*Work required*. Could you please retype all of the data below exactly?

*Supplied material*.

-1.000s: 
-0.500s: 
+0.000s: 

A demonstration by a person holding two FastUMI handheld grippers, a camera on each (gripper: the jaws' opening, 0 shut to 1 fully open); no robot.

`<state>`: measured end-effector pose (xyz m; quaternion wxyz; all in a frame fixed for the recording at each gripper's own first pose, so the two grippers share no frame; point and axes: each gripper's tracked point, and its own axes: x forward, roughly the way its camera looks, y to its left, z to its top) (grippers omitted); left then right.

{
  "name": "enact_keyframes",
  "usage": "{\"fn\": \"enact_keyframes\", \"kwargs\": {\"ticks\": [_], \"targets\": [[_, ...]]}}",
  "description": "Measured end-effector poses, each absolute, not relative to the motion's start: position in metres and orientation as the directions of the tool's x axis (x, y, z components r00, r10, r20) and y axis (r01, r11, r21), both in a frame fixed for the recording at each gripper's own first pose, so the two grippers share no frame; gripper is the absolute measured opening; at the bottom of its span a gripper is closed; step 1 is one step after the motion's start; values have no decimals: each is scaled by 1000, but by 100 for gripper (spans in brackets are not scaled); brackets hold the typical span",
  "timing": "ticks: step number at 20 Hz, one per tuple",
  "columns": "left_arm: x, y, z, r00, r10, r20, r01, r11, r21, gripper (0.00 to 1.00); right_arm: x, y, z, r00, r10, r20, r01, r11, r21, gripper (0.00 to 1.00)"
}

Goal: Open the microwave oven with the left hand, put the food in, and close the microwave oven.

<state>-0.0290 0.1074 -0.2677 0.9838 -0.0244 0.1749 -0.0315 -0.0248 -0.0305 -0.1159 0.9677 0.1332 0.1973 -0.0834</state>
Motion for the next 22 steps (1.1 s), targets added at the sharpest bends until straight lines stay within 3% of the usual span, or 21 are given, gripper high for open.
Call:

*Response to the task*.
-1.000s: 
-0.500s: 
+0.000s: 

A demonstration by a person holding two FastUMI handheld grippers, a camera on each (gripper: the jaws' opening, 0 shut to 1 fully open); no robot.

`<state>`: measured end-effector pose (xyz m; quaternion wxyz; all in a frame fixed for the recording at each gripper's own first pose, so the two grippers share no frame; point and axes: each gripper's tracked point, and its own axes: x forward, roughly the way its camera looks, y to its left, z to its top) (grippers omitted); left then right.

{
  "name": "enact_keyframes",
  "usage": "{\"fn\": \"enact_keyframes\", \"kwargs\": {\"ticks\": [_], \"targets\": [[_, ...]]}}",
  "description": "Measured end-effector poses, each absolute, not relative to the motion's start: position in metres and orientation as the directions of the tool's x axis (x, y, z components r00, r10, r20) and y axis (r01, r11, r21), both in a frame fixed for the recording at each gripper's own first pose, so the two grippers share no frame; gripper is the absolute measured opening; at the bottom of its span a gripper is closed; step 1 is one step after the motion's start; values have no decimals: each is scaled by 1000, but by 100 for gripper (spans in brackets are not scaled); brackets hold the typical span",
  "timing": "ticks: step number at 20 Hz, one per tuple",
  "columns": "left_arm: x, y, z, r00, r10, r20, r01, r11, r21, gripper (0.00 to 1.00); right_arm: x, y, z, r00, r10, r20, r01, r11, r21, gripper (0.00 to 1.00)"
}

Goal: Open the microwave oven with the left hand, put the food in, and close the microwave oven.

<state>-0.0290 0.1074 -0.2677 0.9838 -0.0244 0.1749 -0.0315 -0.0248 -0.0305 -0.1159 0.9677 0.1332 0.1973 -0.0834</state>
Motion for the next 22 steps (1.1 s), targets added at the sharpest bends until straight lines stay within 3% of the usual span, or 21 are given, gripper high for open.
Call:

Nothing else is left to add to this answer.